1. **Short term (approximate index)**: implement MPHF + fingerprint.bin.  Choose
   (B, z) as index parameters.  Drop `evidence.bin` and `unitigs.bin.idx`; keep
   `unitigs.bin` for K-mer enumeration.  Expected size: ~43 MB/partition at B=8
   vs ~142 MB for the exact lookup layer.

2. **Short term (exact index)**: add `kmer_prefix[]` to `unitigs.bin.idx`.
   Zero cost if evidence.bin is kept; enables Approach 1 when ready.

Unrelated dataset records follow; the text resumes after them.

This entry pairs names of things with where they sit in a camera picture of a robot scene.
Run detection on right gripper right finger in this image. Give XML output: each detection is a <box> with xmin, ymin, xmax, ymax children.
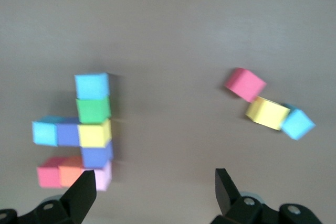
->
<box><xmin>209</xmin><ymin>168</ymin><xmax>324</xmax><ymax>224</ymax></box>

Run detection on blue foam cube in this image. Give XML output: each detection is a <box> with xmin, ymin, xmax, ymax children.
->
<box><xmin>31</xmin><ymin>115</ymin><xmax>63</xmax><ymax>146</ymax></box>
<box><xmin>279</xmin><ymin>103</ymin><xmax>317</xmax><ymax>141</ymax></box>
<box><xmin>73</xmin><ymin>72</ymin><xmax>110</xmax><ymax>100</ymax></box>

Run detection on red foam cube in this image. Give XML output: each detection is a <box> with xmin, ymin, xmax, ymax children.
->
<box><xmin>223</xmin><ymin>67</ymin><xmax>267</xmax><ymax>103</ymax></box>
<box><xmin>36</xmin><ymin>156</ymin><xmax>65</xmax><ymax>188</ymax></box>

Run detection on purple foam cube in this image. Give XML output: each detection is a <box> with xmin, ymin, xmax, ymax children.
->
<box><xmin>80</xmin><ymin>141</ymin><xmax>114</xmax><ymax>169</ymax></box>
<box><xmin>56</xmin><ymin>122</ymin><xmax>81</xmax><ymax>147</ymax></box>

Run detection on brown table mat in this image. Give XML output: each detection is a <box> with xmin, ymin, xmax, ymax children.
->
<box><xmin>0</xmin><ymin>0</ymin><xmax>336</xmax><ymax>224</ymax></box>

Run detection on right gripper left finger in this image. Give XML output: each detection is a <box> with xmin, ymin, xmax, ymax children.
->
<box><xmin>0</xmin><ymin>170</ymin><xmax>97</xmax><ymax>224</ymax></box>

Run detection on pink foam cube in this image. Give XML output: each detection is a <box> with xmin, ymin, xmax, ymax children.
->
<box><xmin>93</xmin><ymin>160</ymin><xmax>113</xmax><ymax>192</ymax></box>

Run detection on yellow foam cube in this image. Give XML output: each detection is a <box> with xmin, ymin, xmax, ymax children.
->
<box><xmin>78</xmin><ymin>118</ymin><xmax>112</xmax><ymax>148</ymax></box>
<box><xmin>245</xmin><ymin>96</ymin><xmax>291</xmax><ymax>132</ymax></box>

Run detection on orange foam cube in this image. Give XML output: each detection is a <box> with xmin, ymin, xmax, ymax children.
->
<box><xmin>58</xmin><ymin>155</ymin><xmax>88</xmax><ymax>188</ymax></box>

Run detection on green foam cube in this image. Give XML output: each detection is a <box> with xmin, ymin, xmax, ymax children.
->
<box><xmin>75</xmin><ymin>96</ymin><xmax>112</xmax><ymax>124</ymax></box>

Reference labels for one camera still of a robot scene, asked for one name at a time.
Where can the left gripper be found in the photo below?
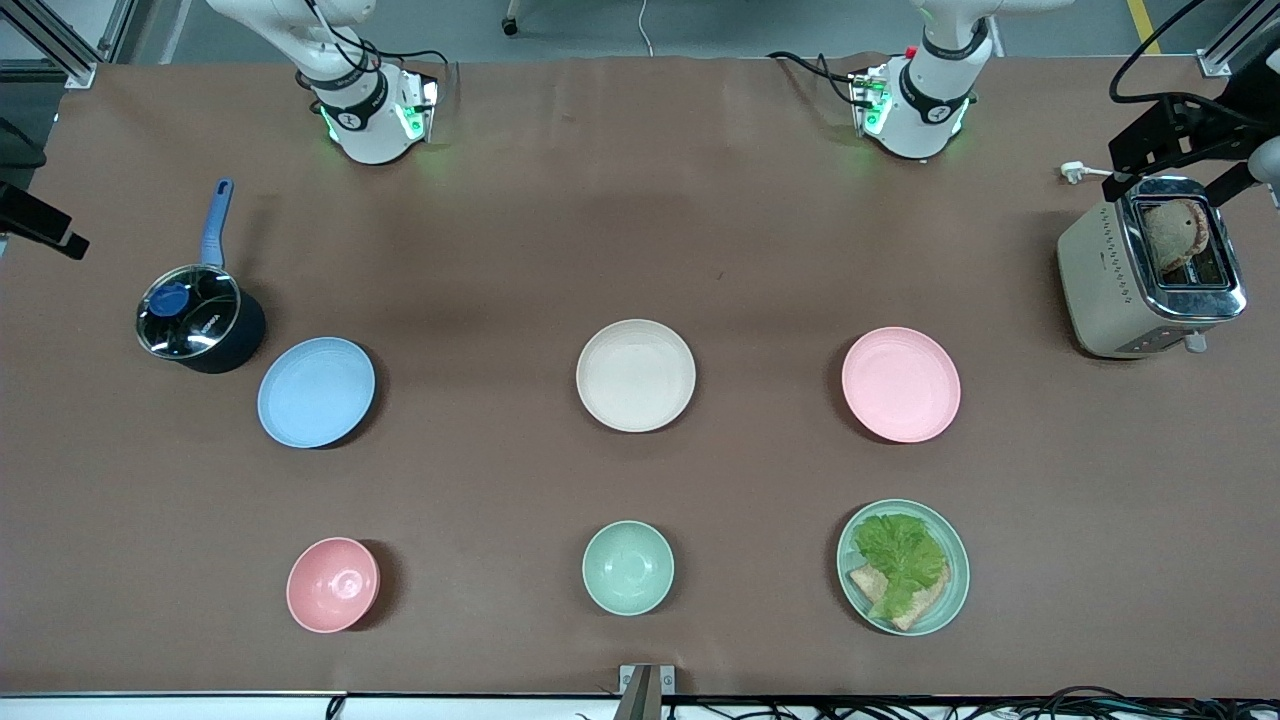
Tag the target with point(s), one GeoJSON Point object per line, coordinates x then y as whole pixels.
{"type": "Point", "coordinates": [1199, 118]}

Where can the blue plate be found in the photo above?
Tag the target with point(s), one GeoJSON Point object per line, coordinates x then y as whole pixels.
{"type": "Point", "coordinates": [315, 392]}

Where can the pink plate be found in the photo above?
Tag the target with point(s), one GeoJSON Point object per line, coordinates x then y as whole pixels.
{"type": "Point", "coordinates": [900, 385]}

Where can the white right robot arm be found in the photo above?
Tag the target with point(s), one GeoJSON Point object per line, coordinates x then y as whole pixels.
{"type": "Point", "coordinates": [365, 135]}

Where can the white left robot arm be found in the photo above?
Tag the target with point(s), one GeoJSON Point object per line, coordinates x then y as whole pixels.
{"type": "Point", "coordinates": [915, 130]}

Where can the brown toast slice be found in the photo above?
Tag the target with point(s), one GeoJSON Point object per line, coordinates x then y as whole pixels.
{"type": "Point", "coordinates": [1172, 235]}

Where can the yellow floor tape strip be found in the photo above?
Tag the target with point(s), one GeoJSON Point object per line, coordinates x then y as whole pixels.
{"type": "Point", "coordinates": [1143, 25]}

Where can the beige chrome toaster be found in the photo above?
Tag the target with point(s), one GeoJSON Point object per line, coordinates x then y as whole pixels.
{"type": "Point", "coordinates": [1100, 290]}

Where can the glass lid blue knob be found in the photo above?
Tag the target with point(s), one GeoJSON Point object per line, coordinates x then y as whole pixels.
{"type": "Point", "coordinates": [190, 312]}

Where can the left base connector box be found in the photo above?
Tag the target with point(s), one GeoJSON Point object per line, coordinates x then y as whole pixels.
{"type": "Point", "coordinates": [868, 100]}

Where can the base connector box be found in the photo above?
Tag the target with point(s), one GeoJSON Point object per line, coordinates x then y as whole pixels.
{"type": "Point", "coordinates": [868, 100]}
{"type": "Point", "coordinates": [420, 105]}

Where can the right base connector box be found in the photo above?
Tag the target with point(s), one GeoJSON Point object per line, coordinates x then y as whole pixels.
{"type": "Point", "coordinates": [420, 105]}

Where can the brown table cover mat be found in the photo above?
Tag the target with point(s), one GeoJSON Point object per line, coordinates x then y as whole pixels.
{"type": "Point", "coordinates": [500, 250]}

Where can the pink bowl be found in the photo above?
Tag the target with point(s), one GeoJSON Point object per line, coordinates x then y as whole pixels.
{"type": "Point", "coordinates": [332, 585]}

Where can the green plate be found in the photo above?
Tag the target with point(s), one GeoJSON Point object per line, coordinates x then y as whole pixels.
{"type": "Point", "coordinates": [957, 560]}

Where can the green lettuce leaf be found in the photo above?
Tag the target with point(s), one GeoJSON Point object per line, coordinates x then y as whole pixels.
{"type": "Point", "coordinates": [900, 555]}

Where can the brown bread slice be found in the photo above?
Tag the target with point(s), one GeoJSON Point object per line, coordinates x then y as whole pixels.
{"type": "Point", "coordinates": [918, 610]}

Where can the beige plate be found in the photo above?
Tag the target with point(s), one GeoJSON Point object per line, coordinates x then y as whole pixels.
{"type": "Point", "coordinates": [635, 375]}

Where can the green bowl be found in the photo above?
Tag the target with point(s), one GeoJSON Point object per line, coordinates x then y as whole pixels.
{"type": "Point", "coordinates": [627, 567]}

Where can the aluminium frame post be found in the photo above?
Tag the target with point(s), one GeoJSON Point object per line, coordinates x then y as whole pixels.
{"type": "Point", "coordinates": [1228, 48]}
{"type": "Point", "coordinates": [60, 45]}

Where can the metal table edge bracket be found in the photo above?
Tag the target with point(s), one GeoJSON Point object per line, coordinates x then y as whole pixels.
{"type": "Point", "coordinates": [645, 690]}

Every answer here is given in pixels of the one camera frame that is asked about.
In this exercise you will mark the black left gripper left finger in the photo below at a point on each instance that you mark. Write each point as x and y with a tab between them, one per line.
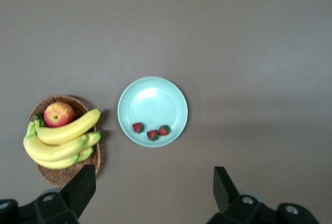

3. **Medium term**: implement GOV retrieval data structure in Rust, or port
   SSHash construction.

4. **Long term**: replace `evidence.bin` with the value-based MPHF.  Expected
   index size reduction: ~50 % of the lookup layer, ~270 GB on the BCT dataset.

---

## Open questions

- Is a GOV construction compatible with the parallel MPHF build currently used
  (PtrHash's `new_from_par_iter`)?  GOV construction is inherently sequential
  (hypergraph peeling); parallelisation is non-trivial.
- Can the SSHash "skew" insight be reused without the minimizer-bucket structure?
  The obikmer partitioning already uses minimizers — there may be natural alignment.
- What is the query latency impact of replacing O(1) evidence lookup with
  O(log n_blocks + BLOCK_SIZE) scan?  Needs benchmarking at realistic BCT scale.
- What is the optimal (B, z) trade-off for the approximate index given the target
  read length and acceptable P(FP_read)?